This article was adapted from a story originally published by UCLouvain.
IceCube collaborator Gwenhaël de Wasseige has been awarded a Francqui Start-Up Grant by the Francqui Foundation and her future institution, the Université catholique de Louvain (UCLouvain), where she will join the staff of the Research Institute in Mathematics and Physics (IRMP) in September 2021.
This prestigious grant is awarded every two years to young researchers under the age of 40 on track to become academic staff with a university. The recipient gets a substantial monetary award to help with the acquisition of laboratory equipment necessary for the research, recruiting a postdoc or doctoral student, a reduction in teaching assignments, and other expenses related to the research.
The Francqui Foundation was founded in 1932 by Émile Francqui, a Belgian statesman, and Herbert Hoover, the 31st president of the United States, with the goal “to further the development of higher education and scientific research in Belgium.” In addition to the start-up grant, the foundation gives out various awards, including the International Francqui Professorship for which IceCube’s principal investigator, Francis Halzen, was selected in 2013.

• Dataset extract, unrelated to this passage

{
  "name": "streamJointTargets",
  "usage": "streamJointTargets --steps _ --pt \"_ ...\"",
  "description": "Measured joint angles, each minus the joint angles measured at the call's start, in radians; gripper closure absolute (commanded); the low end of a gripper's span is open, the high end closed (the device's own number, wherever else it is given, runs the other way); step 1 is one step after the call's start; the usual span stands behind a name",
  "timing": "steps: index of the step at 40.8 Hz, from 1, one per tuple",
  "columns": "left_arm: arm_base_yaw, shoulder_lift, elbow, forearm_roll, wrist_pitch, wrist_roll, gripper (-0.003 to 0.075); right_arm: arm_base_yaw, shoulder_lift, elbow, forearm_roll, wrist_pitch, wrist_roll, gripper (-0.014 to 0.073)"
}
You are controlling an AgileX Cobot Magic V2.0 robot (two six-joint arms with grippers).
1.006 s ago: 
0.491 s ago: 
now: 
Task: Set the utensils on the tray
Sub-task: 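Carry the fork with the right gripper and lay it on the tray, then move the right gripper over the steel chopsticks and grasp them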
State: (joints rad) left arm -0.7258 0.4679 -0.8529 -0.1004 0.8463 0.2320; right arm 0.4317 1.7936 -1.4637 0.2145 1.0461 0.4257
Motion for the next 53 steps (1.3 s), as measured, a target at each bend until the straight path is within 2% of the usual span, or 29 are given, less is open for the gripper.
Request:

With de Wasseige’s arrival at UCLouvain, the IRMP will extend its research topics to experimental astroparticle physics, and in particular neutrino and multimessenger astronomy. This new line of research is complementary to and synergistic with several projects already carried out at the IRMP, such as particle physics, gravitational waves, and neutrino phenomenology.
After completing her PhD thesis between the Vrije Universiteit Brussel and the University of Wisconsin–Madison within IceCube, de Wasseige continued her research activities at the Astroparticules et Cosmologie (APC) laboratory of the Université de Paris and CNRS, first with a grant from the Ile-de-France region and then as an EU Marie Sklodowska Curie individual fellow. For the past three years, de Wasseige has left the ice of the South Pole in which IceCube is buried for the Mediterranean Sea and the KM3NeT telescope currently being deployed at two sites: off Toulon, France, and off Sicily, Italy.
At the IRMP, de Wasseige will focus on the search for neutrinos emitted during transient phenomena, such as gamma-ray bursts, binary compact mergers, and solar flares. To increase the chances of detecting neutrinos—some of the most elusive particles—she will develop multimessenger and multidetector approaches, combining information from several telescopes observing the same astrophysical phenomena. Starting this September, de Wasseige will teach classes as a member of the Faculty of Science of UCLouvain.
“I am truly honored to receive a Francqui Start-Up Grant,” said de Wasseige. “This is a wonderful opportunity for a young faculty member to start a group, and I will do my very best to make the most out of it. This grant allows me to hire a PhD student and a postdoc who will join the IceCube Collaboration to explore the universe with neutrinos.”